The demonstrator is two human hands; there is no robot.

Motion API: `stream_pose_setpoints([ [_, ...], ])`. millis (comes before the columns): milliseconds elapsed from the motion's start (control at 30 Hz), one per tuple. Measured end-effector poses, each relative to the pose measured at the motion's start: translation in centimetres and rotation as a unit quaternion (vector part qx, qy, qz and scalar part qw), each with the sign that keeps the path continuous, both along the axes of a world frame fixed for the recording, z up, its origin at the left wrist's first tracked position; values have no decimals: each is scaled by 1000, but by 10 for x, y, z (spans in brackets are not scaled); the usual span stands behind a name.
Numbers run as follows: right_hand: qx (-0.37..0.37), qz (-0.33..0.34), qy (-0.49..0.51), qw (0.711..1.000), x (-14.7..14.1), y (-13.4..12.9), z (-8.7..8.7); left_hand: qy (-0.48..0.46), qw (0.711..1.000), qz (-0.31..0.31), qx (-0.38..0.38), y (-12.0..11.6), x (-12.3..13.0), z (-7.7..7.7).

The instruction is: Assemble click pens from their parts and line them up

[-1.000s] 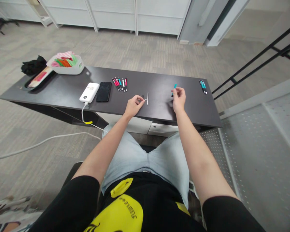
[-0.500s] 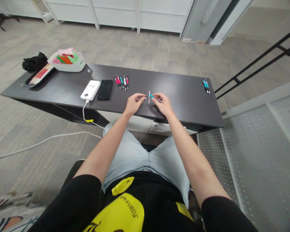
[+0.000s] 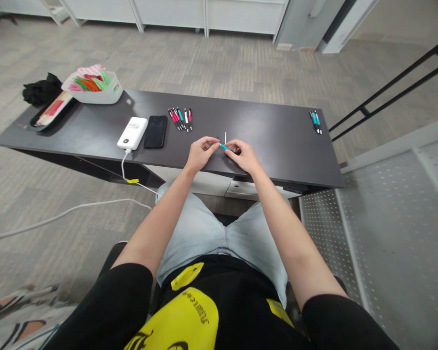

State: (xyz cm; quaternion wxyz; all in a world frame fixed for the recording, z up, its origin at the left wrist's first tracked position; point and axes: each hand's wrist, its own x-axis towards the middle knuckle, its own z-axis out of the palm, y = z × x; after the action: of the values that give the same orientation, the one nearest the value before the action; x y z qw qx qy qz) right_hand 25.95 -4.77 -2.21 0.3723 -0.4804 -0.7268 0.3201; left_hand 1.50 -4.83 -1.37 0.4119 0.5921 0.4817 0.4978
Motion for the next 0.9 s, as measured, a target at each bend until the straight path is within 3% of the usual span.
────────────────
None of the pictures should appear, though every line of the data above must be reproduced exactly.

The demonstrator is two human hands; there is no robot.

Motion API: `stream_pose_setpoints([ [_, ...], ])`. millis (comes before the columns): milliseconds elapsed from the motion's start (control at 30 Hz), one per tuple. Measured end-effector poses, each relative to the pose measured at the motion's start: translation in centimetres and rotation as a unit quaternion (vector part qx, qy, qz and scalar part qw), each with the sign that keeps the path continuous, both along the axes of a world frame fixed for the recording, z up, its origin at the left wrist's first tracked position; values have no decimals: each is scaled by 1000, but by 10 for x, y, z (spans in brackets are not scaled); the usual span stands behind a name.
Numbers run as follows: right_hand: qx (-0.37..0.37), qz (-0.33..0.34), qy (-0.49..0.51), qw (0.711..1.000), x (-14.7..14.1), y (-13.4..12.9), z (-8.7..8.7); left_hand: qy (-0.48..0.46), qw (0.711..1.000), qz (-0.31..0.31), qx (-0.38..0.38), y (-12.0..11.6), x (-12.3..13.0), z (-7.7..7.7).

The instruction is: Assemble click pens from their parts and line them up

[-1.000s] 
[-0.500s] 
[+0.000s] 

State: (xyz cm; quaternion wxyz; all in a world frame fixed for the recording, z up, its origin at the left wrist's first tracked position; point and axes: each hand's wrist, its own x-axis towards the middle knuckle, its own z-axis out of the palm, y = z × x; after the action: of the values that give the same orientation, the one nearest the value before the action; x y z qw qx qy qz) right_hand 25.95 -4.77 -2.21 0.3723 -0.4804 -0.7268 0.3201; left_hand 1.50 -4.83 -1.37 0.4119 0.5921 0.4817 0.4978
Motion for the next 0.9 s, as measured, a target at each bend until the straight path is within 3% of the usual span.

This brings the exercise to completion.